Je penche personnellement pour la seconde hypothèse. Non pas que la première me semble absurde mais si peu probable."
La vocation se manifeste différemment selon les gens mais le but poursuivi reste toujours le même: le bien commun. Certains iront par "devoir" (le mot est surement mal choisi mais je n'en voit pas d'autres) et d'autres car c'est leur vocation depuis toujours. Mais dans tout les cas la notion de bien commun est présente.
Vos posts sont au demeurant forts sympathiques !
Bon courage
Écrit par : Guillaume | 24.05.2011
Répondre à ce commentaireEt, oui, en effet, bon post, tout comme le précédent. On va crescendo, chez vous, dites-moi. "Mais jusque où ira-t-il?"
Deux petites digressions sur vos réflexions:
Je confirme que l'on ne dort pas beaucoup les nuits qui suivent une discussion au cours de laquelle un prêtre vous annonce qu'il pense que vous avez la vocation. Cela fait bigrement réfléchir. Mais ici, les prêtres ne font que nous mettre face à notre vie. Au pied du mur, en somme. Ensuite vient le moment où il faut faire un choix. Et là, on se sent petit, on aimerait bien que quelqu'un le fasse pour nous, ce serait tellement plus confortable. Nous sommes libres de faire ce que nous voulons de notre vie, et cette liberté est effrayante à l'heure des choix. Mais c'est en faisant des choix que l'on devient un homme, même si c'est parfois très dur. Enfin je pense. La liberté, nos contemporains la clament à tort et à travers. Mais bon nombre d'entre eux préfèrent se laisser vivre sans se poser de question, retarder les choix importants jusqu'à les oublier, et exclure du même coup l'absolu de leur vie.
Autre point, le bien commun est bien sûr une motivation primordiale, mais je pense que le but premier des séminaristes comme des prêtres est le bonheur, le choix de Dieu pour combler pleinement leur vie. A travers l'exercice du sacerdoce, et donc le service du bien commun.
Et en effet, si l'on est amené à penser au sacerdoce, mieux vaut rentrer au séminaire et y renoncer en découvrant que Dieu nous réserve autre chose, que refuser ce choix et se rendre compte, une fois marié et tout et tout, que l'on avait la vocation et que l'on a laissé passer sa chance. Un prêtre m'a raconté un jour le cas d'un homme à qui cela est arrivé. Il n'arrivait pas à être heureux.

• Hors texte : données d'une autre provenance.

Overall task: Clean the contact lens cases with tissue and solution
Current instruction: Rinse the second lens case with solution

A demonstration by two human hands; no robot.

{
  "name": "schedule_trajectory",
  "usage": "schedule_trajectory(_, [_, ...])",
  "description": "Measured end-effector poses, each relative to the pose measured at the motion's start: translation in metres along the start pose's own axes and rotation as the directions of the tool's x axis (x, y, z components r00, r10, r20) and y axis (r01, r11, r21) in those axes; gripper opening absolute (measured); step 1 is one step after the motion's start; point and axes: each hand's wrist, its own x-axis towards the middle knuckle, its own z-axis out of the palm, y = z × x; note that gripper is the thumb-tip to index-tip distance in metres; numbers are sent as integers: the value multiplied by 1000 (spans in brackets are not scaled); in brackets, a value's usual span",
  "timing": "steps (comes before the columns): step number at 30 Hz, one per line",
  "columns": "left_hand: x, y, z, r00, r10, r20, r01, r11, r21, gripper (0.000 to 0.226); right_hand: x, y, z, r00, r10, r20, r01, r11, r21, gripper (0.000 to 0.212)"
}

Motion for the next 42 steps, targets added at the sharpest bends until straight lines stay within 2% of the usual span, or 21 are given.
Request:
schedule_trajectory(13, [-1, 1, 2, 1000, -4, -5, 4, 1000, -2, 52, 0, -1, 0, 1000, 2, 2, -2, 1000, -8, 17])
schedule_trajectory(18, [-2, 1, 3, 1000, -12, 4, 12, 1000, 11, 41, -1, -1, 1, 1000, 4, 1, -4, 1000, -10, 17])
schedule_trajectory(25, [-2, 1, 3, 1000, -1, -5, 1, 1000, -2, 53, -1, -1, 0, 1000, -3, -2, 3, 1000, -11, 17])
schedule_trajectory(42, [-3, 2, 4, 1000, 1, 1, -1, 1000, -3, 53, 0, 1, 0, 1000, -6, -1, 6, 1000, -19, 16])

Je me suis comme vous posé la question pendant plus d'un an. Passé un certain moment, je pense qu'il ne reste plus qu'à aller chercher la réponse là où elle se trouve. Un questionnement aussi fort, c'est peut-être déjà un appel.

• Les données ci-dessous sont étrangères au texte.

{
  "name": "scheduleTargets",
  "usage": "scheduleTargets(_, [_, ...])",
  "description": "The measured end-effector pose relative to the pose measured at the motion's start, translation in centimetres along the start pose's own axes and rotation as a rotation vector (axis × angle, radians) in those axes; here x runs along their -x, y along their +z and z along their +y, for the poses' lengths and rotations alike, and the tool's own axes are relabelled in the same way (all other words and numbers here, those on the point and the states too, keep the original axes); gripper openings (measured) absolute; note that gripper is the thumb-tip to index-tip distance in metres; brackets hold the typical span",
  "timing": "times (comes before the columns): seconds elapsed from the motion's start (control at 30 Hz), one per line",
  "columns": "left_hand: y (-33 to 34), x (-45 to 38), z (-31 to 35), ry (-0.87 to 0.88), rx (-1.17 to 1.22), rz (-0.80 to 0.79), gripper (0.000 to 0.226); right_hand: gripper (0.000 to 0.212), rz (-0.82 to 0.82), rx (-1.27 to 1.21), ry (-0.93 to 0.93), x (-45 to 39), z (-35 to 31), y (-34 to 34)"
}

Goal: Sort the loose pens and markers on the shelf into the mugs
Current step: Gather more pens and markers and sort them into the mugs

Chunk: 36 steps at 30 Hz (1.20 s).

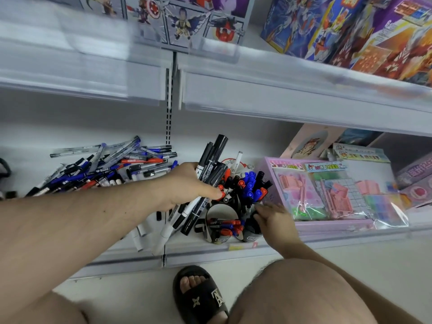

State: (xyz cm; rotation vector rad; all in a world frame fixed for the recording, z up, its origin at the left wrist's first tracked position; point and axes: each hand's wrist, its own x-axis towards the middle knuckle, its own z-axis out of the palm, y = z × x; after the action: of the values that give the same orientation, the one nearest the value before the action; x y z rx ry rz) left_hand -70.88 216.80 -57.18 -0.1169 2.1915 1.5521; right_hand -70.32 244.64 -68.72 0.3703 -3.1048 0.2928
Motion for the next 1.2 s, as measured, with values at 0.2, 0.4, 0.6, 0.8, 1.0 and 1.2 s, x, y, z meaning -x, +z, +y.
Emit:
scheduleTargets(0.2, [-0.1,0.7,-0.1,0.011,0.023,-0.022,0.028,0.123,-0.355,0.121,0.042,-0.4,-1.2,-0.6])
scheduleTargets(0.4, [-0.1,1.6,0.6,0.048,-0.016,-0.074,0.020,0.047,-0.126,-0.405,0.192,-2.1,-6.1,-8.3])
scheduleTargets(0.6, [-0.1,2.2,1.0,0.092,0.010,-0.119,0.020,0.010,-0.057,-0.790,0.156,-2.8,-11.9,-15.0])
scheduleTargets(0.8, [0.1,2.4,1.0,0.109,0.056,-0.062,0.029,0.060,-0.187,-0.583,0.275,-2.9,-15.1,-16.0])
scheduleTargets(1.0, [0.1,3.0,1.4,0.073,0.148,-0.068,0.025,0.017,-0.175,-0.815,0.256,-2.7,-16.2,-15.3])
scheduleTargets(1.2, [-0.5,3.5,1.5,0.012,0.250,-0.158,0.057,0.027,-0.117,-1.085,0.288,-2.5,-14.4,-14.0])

Quoiqu'il arrive par la suite, il reste au moins une certitude suffisante pour rendre un homme heureux: celle de savoir qu'il suit le bon chemin, celui que Dieu a voulu pour lui.
Sur ce, bonne soirée!
Bien à vous,
$crooge.
PS: Bravo pour la bannière de votre blog, on a beau dire, ça habille tout de même...
Écrit par : $crooge Mc Duck | 24.05.2011
Répondre à ce commentaire@$crooge vous me faites penser à OSS 117: "vous étiez belle hier, vous êtes magnifique aujourd'hui, j'attend demain avec impatience"
Alors oui c'est vrai il faut un jour se décider mais sans aller jusque à entrer au séminaire, une retraite de discernement peut être efficace, au même titre qu'un père spi ...
@Guillaume la première forme est plus rare dans le monde actuel. C'est la raison pour laquelle j'y crois moins.